Take Drivetrain Systems International (DSI), which a couple of years ago was Australia’s last and only manufacturer of automatic transmissions. It supplied the four-speed auto on the base-model Falcons. It even developed a six-speed auto for the Falcon, but Ford Oz decided to run with the ZF instead. (No argument with that choice – the ZF is a great gearbox. The decision was hardly an example of bilateral industry support, however. Or even ‘buy Australian’.)
DSI sought another market for its six speed. It found Ssangyong, which promptly went into liquidation and left DSI holding rather a large bag. The debt was forgiven, a euphemism for ‘unpaid’, and the process sanctioned by the South Korean government. DSI consequently went out the back door. It’s now owned by Chinese automotive conglomerate, Geely, the same mob that bought Volvo from Ford.
Some viable and high-profile Australian automotive components suppliers have seen the writing on the wall. In the interests of self-preservation, those who are able to do so are making like rats on a ship for which Archimedes’ principle is no longer working out.
Earlier this year, Autoliv Australia, a subsidiary of a large Swedish-US OE manufacturer (seatbelts, airbags, etc.), which also operated a crash-testing facility near the Ford factory in Broadmeadows, moved its local manufacturing operation offshore, to Thailand. It also put the crash-testing centre on the market. Its manufacturing, engineering and admin employees hit the unemployment queue. In the mid-2000s, at its height, Autoliv employed more than 1000 staff.

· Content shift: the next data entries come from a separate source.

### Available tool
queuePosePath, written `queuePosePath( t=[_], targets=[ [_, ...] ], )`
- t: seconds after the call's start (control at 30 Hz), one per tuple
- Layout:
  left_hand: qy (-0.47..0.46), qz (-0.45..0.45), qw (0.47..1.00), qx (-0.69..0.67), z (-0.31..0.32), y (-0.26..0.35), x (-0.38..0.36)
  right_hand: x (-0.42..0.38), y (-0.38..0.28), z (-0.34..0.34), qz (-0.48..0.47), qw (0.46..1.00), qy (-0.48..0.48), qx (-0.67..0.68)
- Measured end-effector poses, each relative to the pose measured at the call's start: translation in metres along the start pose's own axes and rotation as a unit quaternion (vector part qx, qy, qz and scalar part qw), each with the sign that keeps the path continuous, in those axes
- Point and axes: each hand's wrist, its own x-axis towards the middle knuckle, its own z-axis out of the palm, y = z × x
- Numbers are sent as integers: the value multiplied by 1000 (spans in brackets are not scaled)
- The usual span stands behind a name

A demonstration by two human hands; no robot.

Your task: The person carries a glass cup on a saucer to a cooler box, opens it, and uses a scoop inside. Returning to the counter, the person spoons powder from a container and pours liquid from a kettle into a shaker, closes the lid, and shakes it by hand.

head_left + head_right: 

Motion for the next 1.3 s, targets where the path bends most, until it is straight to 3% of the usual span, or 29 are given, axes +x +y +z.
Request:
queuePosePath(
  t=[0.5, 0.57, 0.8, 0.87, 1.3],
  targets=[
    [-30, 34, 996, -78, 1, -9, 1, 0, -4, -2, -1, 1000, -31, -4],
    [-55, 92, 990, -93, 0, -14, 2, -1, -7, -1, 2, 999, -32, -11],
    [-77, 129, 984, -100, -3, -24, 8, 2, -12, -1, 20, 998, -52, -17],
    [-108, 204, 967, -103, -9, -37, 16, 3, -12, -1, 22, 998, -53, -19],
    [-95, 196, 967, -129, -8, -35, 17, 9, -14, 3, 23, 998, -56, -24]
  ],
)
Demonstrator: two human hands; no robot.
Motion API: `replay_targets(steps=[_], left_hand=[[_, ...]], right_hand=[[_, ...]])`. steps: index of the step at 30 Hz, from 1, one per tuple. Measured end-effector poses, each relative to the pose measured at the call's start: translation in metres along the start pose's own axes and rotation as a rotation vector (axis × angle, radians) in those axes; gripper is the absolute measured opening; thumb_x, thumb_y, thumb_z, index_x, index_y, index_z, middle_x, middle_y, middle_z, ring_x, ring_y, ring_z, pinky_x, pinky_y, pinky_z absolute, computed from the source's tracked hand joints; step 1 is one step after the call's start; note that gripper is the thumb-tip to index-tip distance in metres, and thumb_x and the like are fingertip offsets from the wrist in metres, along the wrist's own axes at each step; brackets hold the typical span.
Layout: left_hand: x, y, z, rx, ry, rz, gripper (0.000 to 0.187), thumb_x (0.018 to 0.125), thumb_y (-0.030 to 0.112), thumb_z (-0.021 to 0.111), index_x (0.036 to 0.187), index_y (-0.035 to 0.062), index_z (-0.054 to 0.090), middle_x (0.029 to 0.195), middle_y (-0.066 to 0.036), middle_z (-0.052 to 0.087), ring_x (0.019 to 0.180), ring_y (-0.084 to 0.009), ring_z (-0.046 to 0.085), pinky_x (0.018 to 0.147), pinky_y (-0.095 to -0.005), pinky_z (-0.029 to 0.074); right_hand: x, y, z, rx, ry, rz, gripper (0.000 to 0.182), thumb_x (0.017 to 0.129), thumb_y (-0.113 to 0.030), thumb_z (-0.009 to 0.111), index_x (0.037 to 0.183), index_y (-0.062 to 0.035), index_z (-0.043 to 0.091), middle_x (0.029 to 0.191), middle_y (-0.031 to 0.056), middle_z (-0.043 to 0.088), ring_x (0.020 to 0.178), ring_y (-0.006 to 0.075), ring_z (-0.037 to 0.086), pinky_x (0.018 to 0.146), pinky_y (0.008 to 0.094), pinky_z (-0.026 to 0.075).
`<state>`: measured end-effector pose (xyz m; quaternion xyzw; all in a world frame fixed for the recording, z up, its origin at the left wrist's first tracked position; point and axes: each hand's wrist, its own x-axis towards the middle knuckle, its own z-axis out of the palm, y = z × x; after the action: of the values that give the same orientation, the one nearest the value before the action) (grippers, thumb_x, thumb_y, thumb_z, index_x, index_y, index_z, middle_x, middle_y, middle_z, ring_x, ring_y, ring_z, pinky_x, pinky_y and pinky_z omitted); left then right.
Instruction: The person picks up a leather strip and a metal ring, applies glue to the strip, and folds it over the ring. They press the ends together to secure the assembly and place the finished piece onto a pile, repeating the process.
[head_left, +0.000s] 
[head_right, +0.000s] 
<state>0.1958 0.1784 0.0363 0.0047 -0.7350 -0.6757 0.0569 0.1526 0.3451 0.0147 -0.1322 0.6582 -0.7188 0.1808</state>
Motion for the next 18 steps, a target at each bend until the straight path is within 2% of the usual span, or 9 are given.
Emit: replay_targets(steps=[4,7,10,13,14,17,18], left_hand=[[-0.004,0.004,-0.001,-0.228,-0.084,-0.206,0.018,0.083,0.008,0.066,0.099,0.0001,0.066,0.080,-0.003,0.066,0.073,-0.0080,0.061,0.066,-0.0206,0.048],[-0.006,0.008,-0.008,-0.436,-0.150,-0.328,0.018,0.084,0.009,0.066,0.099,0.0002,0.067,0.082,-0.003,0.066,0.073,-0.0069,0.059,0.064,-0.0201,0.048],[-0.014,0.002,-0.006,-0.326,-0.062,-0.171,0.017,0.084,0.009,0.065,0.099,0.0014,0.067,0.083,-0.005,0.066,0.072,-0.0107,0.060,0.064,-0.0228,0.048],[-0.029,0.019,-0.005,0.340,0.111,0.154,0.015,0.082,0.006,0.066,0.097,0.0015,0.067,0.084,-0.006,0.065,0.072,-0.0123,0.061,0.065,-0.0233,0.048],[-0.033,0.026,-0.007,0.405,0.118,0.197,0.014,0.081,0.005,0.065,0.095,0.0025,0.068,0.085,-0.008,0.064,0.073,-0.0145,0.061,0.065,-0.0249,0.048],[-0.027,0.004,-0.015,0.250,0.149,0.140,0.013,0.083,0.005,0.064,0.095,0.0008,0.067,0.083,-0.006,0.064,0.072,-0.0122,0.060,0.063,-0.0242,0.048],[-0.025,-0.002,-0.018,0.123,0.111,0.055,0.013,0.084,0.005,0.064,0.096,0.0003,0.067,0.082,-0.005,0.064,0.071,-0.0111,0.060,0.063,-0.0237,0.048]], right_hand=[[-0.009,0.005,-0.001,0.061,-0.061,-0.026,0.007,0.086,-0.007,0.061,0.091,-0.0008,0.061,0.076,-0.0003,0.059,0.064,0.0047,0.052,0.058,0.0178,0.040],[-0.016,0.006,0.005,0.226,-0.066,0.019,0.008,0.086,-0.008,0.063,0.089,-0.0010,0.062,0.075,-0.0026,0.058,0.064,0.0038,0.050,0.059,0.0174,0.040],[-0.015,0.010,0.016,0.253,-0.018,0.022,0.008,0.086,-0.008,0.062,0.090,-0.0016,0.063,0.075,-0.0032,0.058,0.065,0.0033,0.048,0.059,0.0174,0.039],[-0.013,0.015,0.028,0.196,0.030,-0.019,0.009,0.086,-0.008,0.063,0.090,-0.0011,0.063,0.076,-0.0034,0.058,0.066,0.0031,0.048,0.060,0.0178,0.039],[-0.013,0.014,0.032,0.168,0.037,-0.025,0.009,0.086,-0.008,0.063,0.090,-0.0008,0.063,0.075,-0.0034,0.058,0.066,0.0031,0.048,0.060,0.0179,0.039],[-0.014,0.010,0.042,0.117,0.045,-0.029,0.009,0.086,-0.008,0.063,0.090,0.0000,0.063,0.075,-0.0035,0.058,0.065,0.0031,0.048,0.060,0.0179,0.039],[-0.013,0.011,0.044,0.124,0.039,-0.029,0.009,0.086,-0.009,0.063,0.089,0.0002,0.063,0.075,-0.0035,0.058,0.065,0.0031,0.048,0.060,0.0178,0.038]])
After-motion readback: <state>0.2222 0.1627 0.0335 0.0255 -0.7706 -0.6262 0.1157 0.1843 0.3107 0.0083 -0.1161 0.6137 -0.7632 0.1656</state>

Robert Bosch Australia has done exactly the same thing – almost 400 local jobs in Clayton, Victoria, have been axed as 75 per cent of the company’s local operations are relocated offshore to other Bosch facilities in Asia and Europe. The company manufactured state-of-the-art electronic control units, ABS systems, ESC systems, steering wheel angle sensors, etc. More than 90 per cent of its output was exported. Just 120 local employees will be retained in its manufacturing operations.
The Bosch OS exodus will be phased in during 2012 and 2013. Reason? The cost of doing business in Australia no longer added up. The company has been manufacturing in Australia since the 1950s. Bosch says it will continue to supply parts to Australian car makers – however, more of these in the future will be imported.
Bosch also has viable Australian business operations in the building, consumer goods and industrial sectors – and these will remain unaffected.
Each big, Aussie car that fails to sell puts reverse ‘economies of scale’ pressure on component suppliers. The price of each unit goes up as volumes contract – at a time when the car company customer can ill afford to pay extra.
Mike Devereux from Holden wants to produce 100,000 cars – like Toyota. It sounds like a sufficiently large number. Like, if you had 100,000 cars, where would you put them? But last year I was in Seoul for an interview with Steve Yang, Hyundai-Kia’s head honcho. To put the filter of global perspective on the desire to build 100,000 cars, Mr Yang said that, in his view, the minimum economically viable output for a car factory was 300,000 annual units. (So you can relax if you were worried about a Hyundai car factory going up any time soon, on that vacant lot over the road from your place.) The combined output of Australia’s automotive manufacturing sector is well below that – and spread across three plants in two states.
Above: Will we still be seeing photos like this in 2030?
What’s your take? A renaissance of the local Aussie car maker by 2020 – or a fire sale of cheap land at Broadmeadows and Elizabeth? Is it worth the government tipping your seed money into something that seems disinclined to sprout and then grow on its own? How can we turn the local car manufacturing operation around? Do we even need to? Tell us what you think by commenting below.
Australia is one of only 13 countries in the developed world with the skill and ability to engineer and build a car from the ground up. We also have the lowest tariff barriers. What will we lose if it all comes to a screeching halt over the next decade? Can the decline be stopped, or is it already too late?